The present invention can be executed by a processor provided with a modified instruction set which includes the single instructions for carrying out the mask and shift operation. Specifically the instructions can comprise a round instruction to round or round and shift a product sum in a floating-point register to a non-zero power of 2 which can be specified in another register or specified in the instruction set (e. g. 2w or 2W '+l)) to yield a carry product stored in a further floating-point register, and a mask instruction to mask a product sum in a floating-point register to the number of bits specified in another floating-point register or in the instruction set to yield a result in a further floating-point register. Alternatively a single combined mask/round instruction can be provided to take a product sum in a floating-point register and a power of two specified in another floating-point register or in the instruction set to yield a carry product stored in a further floating-point register and a result stored in a still further floating-point register. The powers of two are preferably integer powers.
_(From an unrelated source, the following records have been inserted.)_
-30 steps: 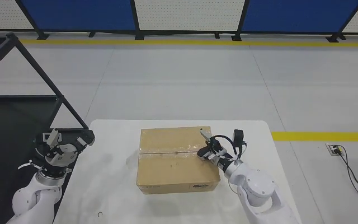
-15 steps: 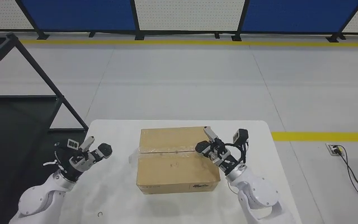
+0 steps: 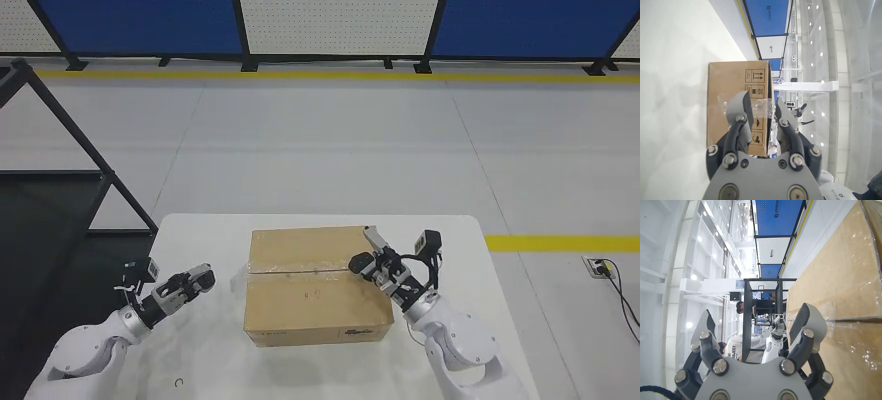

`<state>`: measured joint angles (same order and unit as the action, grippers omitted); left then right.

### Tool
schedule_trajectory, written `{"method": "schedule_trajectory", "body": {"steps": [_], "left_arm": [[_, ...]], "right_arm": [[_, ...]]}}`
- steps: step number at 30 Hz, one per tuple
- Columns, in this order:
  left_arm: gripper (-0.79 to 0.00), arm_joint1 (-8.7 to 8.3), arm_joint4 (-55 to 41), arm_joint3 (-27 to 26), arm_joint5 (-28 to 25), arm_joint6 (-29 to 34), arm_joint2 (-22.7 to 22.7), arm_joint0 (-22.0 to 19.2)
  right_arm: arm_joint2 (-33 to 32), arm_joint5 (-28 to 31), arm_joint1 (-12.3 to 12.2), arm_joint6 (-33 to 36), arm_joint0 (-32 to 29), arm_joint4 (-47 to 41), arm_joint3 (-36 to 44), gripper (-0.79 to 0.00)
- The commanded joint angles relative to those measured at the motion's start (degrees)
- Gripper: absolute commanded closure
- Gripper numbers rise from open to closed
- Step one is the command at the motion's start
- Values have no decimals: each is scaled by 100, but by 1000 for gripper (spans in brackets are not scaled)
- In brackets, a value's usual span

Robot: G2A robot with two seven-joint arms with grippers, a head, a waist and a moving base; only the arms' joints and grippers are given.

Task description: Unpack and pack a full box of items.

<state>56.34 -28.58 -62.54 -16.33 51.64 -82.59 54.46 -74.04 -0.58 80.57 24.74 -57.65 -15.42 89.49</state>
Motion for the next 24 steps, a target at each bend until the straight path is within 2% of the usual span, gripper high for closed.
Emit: {"method": "schedule_trajectory", "body": {"steps": [1,6,9,24], "left_arm": [[0,0,4,0,1,0,0,0],[0,30,378,-269,194,-199,237,94],[0,73,467,-282,354,-210,447,10],[0,304,665,477,668,-401,1177,-689]], "right_arm": [[2,10,-2,13,11,-15,-30,-785],[4,29,-8,35,43,-59,-102,-785],[-5,48,-14,50,47,-88,-129,-785],[-52,92,-43,60,33,-172,-194,-785]]}}
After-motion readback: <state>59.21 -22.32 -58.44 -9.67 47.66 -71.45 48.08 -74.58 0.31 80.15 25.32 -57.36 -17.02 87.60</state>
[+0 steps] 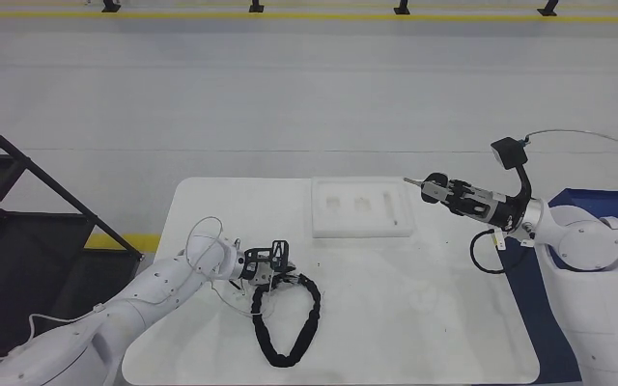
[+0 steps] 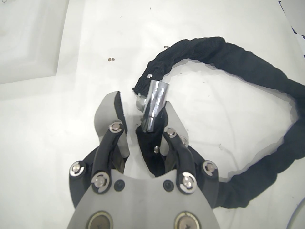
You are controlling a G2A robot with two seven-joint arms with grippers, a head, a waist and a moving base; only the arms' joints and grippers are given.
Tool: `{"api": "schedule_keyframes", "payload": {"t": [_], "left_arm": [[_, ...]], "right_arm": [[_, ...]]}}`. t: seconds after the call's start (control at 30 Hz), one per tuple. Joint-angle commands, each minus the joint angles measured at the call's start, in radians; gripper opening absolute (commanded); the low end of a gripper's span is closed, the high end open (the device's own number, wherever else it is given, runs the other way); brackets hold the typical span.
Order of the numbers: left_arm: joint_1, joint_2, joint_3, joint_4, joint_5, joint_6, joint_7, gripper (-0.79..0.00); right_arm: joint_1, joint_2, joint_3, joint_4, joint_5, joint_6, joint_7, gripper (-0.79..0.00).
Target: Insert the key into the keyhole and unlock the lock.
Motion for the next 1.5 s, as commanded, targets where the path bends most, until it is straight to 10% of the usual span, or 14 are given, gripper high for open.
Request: {"api": "schedule_keyframes", "payload": {"t": [0.0,0.63,1.47], "left_arm": [[-0.001,-0.004,-0.005,0.005,-0.002,-0.007,0.001,-0.785],[-0.007,0.037,-0.098,-0.13,-0.112,-0.121,0.147,-0.785],[-0.143,0.06,-0.124,-0.393,-0.204,-0.121,0.173,-0.785]], "right_arm": [[0.0,0.0,0.0,0.0,0.0,0.0,0.0,-0.785],[-0.003,0.0,-0.003,-0.002,-0.002,0.004,0.0,-0.785],[-0.005,0.029,-0.094,-0.191,0.06,0.396,0.286,-0.785]]}}
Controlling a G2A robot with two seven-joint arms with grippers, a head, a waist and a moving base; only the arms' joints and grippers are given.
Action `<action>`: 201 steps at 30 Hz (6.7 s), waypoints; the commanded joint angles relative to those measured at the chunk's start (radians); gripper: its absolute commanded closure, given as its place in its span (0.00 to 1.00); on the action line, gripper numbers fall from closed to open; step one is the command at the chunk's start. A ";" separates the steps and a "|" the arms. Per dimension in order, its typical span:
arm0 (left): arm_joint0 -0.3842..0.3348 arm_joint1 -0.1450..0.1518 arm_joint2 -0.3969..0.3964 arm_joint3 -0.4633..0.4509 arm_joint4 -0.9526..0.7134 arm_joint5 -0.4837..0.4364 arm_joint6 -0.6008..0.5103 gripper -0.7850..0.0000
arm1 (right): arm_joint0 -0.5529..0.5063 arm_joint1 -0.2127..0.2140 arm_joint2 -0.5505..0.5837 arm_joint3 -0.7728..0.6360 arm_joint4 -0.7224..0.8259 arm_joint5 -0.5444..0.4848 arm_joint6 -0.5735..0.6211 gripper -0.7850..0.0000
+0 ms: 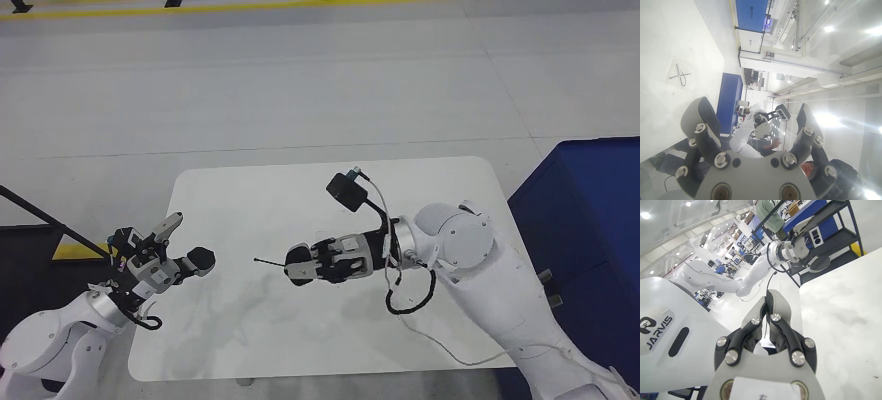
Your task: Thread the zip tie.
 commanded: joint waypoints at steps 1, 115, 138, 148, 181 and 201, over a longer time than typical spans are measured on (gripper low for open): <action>0.000 0.000 0.000 0.000 0.000 0.000 0.000 0.00 | -0.003 0.000 -0.003 -0.002 0.002 0.000 -0.002 1.00; 0.000 0.000 0.000 0.000 0.000 0.000 0.000 0.00 | 0.132 0.052 0.321 -0.590 -0.899 -0.636 -0.577 1.00; 0.000 0.000 0.000 0.000 0.000 0.000 0.000 0.00 | 0.073 0.175 0.021 -0.347 0.766 -0.178 0.065 1.00; 0.000 0.000 0.000 0.000 0.000 0.000 0.000 0.00 | -0.076 0.157 -0.024 -0.304 0.868 -0.117 0.000 1.00; 0.000 0.000 0.000 0.000 0.000 0.000 0.000 0.00 | -0.016 0.099 0.078 -0.301 -0.102 -0.453 -0.356 1.00; 0.000 0.000 0.000 0.000 0.000 0.000 0.000 0.00 | -0.039 0.134 0.117 -0.023 0.265 -0.177 -0.051 1.00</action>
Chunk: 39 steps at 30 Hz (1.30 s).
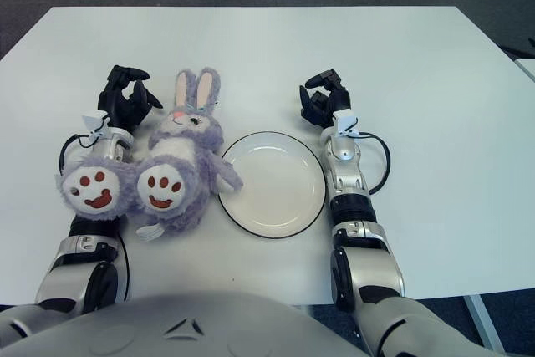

The basic instructions can be: 1. Round to a power of two (e. g. output = round (input, 2')).

2. Round to a power of two and shift/divide by the power of two (e. g. output = round shift (input, 2W)).

3. Mask to a power of two (e. g. output = mask (input, 2W)).

4. A combined round and mask instruction comprising a combination of 1 and 3 or 2and3.

Thus in this embodiment register hold the values to be used by the processor to perform the operations. The provision of specific instructions reduces the processing time in this modified processor.

Although the present invention has been described hereinabove with reference to specific embodiments, it will be apparent to a skilled person in the art that modifications lie within the spirit and scope of the present invention.